WHAT YOU WILL DO: For every entry below, give an exact repeat and leave out the pictures.

[SUPPLIED DATA — start]

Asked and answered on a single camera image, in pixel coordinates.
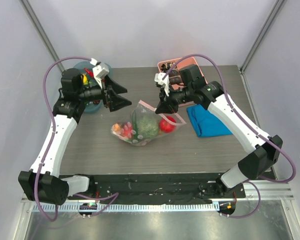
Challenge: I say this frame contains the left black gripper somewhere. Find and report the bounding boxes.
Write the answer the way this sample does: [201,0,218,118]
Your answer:
[77,75,132,112]

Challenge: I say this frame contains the green netted melon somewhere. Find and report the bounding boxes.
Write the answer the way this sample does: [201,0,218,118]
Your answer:
[130,110,160,139]

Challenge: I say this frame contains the clear zip top bag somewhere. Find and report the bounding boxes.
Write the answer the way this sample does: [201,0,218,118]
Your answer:
[110,100,186,146]

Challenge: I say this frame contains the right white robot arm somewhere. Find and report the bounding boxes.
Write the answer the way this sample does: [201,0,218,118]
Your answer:
[154,64,283,198]

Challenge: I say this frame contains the blue plastic fruit basket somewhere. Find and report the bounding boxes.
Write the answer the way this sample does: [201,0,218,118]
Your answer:
[74,61,103,114]

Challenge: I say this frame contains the dark items in tray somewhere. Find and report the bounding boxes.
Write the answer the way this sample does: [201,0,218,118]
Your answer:
[159,62,183,85]

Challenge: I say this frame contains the red chili pepper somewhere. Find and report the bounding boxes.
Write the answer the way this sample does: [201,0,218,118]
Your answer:
[84,68,94,77]

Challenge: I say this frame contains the yellow lemon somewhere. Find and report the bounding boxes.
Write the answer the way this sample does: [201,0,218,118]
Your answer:
[81,74,89,85]

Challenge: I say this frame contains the blue folded cloth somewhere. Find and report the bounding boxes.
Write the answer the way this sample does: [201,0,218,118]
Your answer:
[186,105,232,138]

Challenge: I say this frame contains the pink compartment tray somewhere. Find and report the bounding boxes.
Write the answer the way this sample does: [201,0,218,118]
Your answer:
[157,56,206,91]

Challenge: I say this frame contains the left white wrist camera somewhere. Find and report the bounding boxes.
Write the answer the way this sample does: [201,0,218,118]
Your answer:
[90,58,110,89]

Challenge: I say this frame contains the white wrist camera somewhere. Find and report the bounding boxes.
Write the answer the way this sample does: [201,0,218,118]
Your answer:
[90,58,110,89]
[154,72,170,97]

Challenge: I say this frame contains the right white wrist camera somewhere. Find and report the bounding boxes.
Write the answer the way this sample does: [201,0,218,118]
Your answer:
[154,72,170,97]

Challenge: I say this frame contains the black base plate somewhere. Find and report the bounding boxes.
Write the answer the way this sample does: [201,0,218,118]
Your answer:
[59,172,246,201]

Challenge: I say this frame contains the white slotted cable duct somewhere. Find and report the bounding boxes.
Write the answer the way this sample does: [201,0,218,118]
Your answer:
[32,202,220,213]

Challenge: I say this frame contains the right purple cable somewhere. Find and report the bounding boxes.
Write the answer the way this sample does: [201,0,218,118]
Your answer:
[162,53,297,219]

[SUPPLIED DATA — finish]

TASK SOLUTION:
Asked and answered on a single camera image, in pixel coordinates.
Challenge: I say this frame contains the left black gripper somewhere. Find and report the bounding boxes.
Write the answer the way this sample does: [201,0,218,118]
Your answer:
[77,75,132,112]

Challenge: I say this frame contains the green netted melon somewhere. Find and report the bounding boxes.
Write the answer the way this sample does: [201,0,218,118]
Your answer:
[130,110,160,139]

Challenge: I say this frame contains the clear zip top bag somewhere. Find and report the bounding boxes.
Write the answer the way this sample does: [201,0,218,118]
Your answer:
[110,100,186,146]

Challenge: I say this frame contains the right white robot arm somewhere. Find and report the bounding boxes.
Write the answer the way this sample does: [201,0,218,118]
Your answer:
[154,64,283,198]

Challenge: I say this frame contains the blue plastic fruit basket somewhere. Find and report the bounding boxes.
Write the answer the way this sample does: [201,0,218,118]
Your answer:
[74,61,103,114]

Challenge: I say this frame contains the dark items in tray somewhere. Find and report the bounding boxes.
Write the answer the way this sample does: [201,0,218,118]
Your answer:
[159,62,183,85]

Challenge: I say this frame contains the red chili pepper somewhere. Find and report the bounding boxes.
Write the answer the way this sample does: [201,0,218,118]
Your answer:
[84,68,94,77]

Challenge: I say this frame contains the yellow lemon somewhere. Find and report the bounding boxes.
Write the answer the way this sample does: [201,0,218,118]
Your answer:
[81,74,89,85]

Challenge: I say this frame contains the blue folded cloth somewhere. Find and report the bounding boxes.
Write the answer the way this sample does: [201,0,218,118]
Your answer:
[186,105,232,138]

Challenge: I say this frame contains the pink compartment tray somewhere. Find and report the bounding boxes.
Write the answer the way this sample does: [201,0,218,118]
Your answer:
[157,56,206,91]

Challenge: I say this frame contains the left white wrist camera somewhere. Find and report the bounding boxes.
Write the answer the way this sample does: [201,0,218,118]
Your answer:
[90,58,110,89]

Challenge: I say this frame contains the white wrist camera somewhere. Find and report the bounding boxes.
Write the answer the way this sample does: [201,0,218,118]
Your answer:
[90,58,110,89]
[154,72,170,97]

Challenge: I say this frame contains the right white wrist camera somewhere. Find and report the bounding boxes.
Write the answer the way this sample does: [201,0,218,118]
Your answer:
[154,72,170,97]

Challenge: I say this frame contains the black base plate somewhere. Find and report the bounding boxes.
Write the answer the way this sample does: [201,0,218,118]
Your answer:
[59,172,246,201]

Challenge: I say this frame contains the white slotted cable duct somewhere. Find and report the bounding boxes.
Write the answer the way this sample does: [201,0,218,118]
Your answer:
[32,202,220,213]

Challenge: I say this frame contains the right purple cable somewhere. Find and report the bounding boxes.
Write the answer the way this sample does: [201,0,218,118]
Your answer:
[162,53,297,219]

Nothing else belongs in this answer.